- Theatrical release poster
- Directed by: Bobby Farrelly; Peter Farrelly; Tom Sito; Piet Kroon;
- Written by: Marc Hyman
- Produced by: Dennis Edwards; Bobby Farrelly; Peter Farrelly; Zak Penn; Bradley Thomas;
- Starring: Chris Rock; Laurence Fishburne; David Hyde Pierce; Brandy Norwood; William Shatner; Molly Shannon; Chris Elliott; Bill Murray;
- Cinematography: Mark Irwin
- Edited by: Lois Freeman-Fox; Stephen Schaffer; Sam Seig;
- Music by: Randy Edelman
- Production companies: Warner Bros. Feature Animation; Conundrum Entertainment;
- Distributed by: Warner Bros.

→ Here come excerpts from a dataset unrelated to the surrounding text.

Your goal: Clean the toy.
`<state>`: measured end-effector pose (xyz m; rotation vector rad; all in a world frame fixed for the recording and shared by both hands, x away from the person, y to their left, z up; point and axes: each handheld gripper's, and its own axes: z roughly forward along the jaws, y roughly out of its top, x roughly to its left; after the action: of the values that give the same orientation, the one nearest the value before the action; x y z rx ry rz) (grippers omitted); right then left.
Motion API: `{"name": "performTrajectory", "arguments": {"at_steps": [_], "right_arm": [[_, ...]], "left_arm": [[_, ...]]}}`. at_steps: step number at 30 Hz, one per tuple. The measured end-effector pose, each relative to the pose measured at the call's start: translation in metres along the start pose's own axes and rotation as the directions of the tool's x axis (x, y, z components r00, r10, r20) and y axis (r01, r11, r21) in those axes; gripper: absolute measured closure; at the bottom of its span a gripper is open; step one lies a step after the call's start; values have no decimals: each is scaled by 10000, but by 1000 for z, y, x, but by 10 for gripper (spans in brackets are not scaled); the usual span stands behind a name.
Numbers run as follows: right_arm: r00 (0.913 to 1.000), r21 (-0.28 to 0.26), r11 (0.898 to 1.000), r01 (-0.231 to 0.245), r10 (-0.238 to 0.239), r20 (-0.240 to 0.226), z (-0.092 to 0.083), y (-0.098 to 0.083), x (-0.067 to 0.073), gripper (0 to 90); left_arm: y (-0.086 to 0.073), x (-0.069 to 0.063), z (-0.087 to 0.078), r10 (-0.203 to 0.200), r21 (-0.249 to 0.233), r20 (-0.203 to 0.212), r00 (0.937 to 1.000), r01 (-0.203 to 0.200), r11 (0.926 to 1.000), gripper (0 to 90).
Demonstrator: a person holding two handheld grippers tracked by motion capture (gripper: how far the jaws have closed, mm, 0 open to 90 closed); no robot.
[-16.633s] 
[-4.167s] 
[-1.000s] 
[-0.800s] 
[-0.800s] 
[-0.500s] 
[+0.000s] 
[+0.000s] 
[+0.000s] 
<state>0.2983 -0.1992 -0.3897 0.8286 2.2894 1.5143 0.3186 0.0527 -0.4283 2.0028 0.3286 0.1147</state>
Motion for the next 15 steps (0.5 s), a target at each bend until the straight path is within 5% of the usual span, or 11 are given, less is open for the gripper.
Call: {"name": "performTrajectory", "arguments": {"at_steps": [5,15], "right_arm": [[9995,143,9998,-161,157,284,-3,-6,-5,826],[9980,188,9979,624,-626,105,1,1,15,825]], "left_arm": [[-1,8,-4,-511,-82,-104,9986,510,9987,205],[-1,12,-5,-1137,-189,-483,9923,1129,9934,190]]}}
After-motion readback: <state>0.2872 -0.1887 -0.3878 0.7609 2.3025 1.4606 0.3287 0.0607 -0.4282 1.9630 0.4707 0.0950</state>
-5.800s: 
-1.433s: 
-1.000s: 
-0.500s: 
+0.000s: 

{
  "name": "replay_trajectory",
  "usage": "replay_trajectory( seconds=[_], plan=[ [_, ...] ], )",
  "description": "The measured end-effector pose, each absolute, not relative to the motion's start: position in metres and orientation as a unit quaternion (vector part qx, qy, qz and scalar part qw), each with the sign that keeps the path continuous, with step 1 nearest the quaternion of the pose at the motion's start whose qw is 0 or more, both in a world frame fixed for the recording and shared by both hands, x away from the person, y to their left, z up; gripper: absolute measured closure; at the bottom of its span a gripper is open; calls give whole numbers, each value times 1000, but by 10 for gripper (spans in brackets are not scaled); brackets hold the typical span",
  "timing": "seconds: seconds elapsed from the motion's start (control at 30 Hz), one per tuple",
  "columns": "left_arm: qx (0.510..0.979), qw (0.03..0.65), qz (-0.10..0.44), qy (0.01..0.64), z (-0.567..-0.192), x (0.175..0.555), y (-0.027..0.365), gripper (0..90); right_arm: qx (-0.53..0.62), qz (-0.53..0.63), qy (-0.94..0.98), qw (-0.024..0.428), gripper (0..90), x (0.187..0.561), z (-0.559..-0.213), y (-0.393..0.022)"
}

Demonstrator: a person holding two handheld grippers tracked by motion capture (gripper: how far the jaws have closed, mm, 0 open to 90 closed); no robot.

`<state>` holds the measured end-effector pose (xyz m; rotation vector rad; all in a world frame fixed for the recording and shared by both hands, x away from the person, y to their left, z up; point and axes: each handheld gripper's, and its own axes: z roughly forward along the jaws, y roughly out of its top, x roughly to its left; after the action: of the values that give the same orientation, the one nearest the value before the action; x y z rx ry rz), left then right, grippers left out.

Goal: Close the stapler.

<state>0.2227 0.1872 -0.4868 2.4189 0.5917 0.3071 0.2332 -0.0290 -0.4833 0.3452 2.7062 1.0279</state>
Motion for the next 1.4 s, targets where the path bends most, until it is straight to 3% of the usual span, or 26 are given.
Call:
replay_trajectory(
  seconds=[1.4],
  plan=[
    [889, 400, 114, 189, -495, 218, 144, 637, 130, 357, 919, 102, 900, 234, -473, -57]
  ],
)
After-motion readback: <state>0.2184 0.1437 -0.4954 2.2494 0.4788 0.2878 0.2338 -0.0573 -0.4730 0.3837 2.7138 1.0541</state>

Pictures
- Release dates: August 7, 2001 (premiere); August 10, 2001 (United States);
- Running time: 95 minutes
- Country: United States
- Language: English
- Budget: $70 million
- Box office: $14 million

= Osmosis Jones =

2001 live-action/animated film

Osmosis Jones is a 2001 American live-action/animated buddy cop action comedy film directed by the Farrelly brothers (Peter and Bobby Farrelly) and written by Marc Hyman starring the voices of Chris Rock, Laurence Fishburne, David Hyde Pierce, Brandy Norwood and William Shatner, with Molly Shannon, Chris Elliott and Bill Murray in live-action roles. It combines live-action sequences directed by the Farrelly Brothers and animated ones directed by Piet Kroon and Tom Sito and follows the titular protagonist, an anthropomorphic white blood cell police officer (Rock), as he teams up with a cold pill (Pierce) to protect his unhealthy human host (Murray) from a deadly virus (Fishburne) he unintentionally contracted.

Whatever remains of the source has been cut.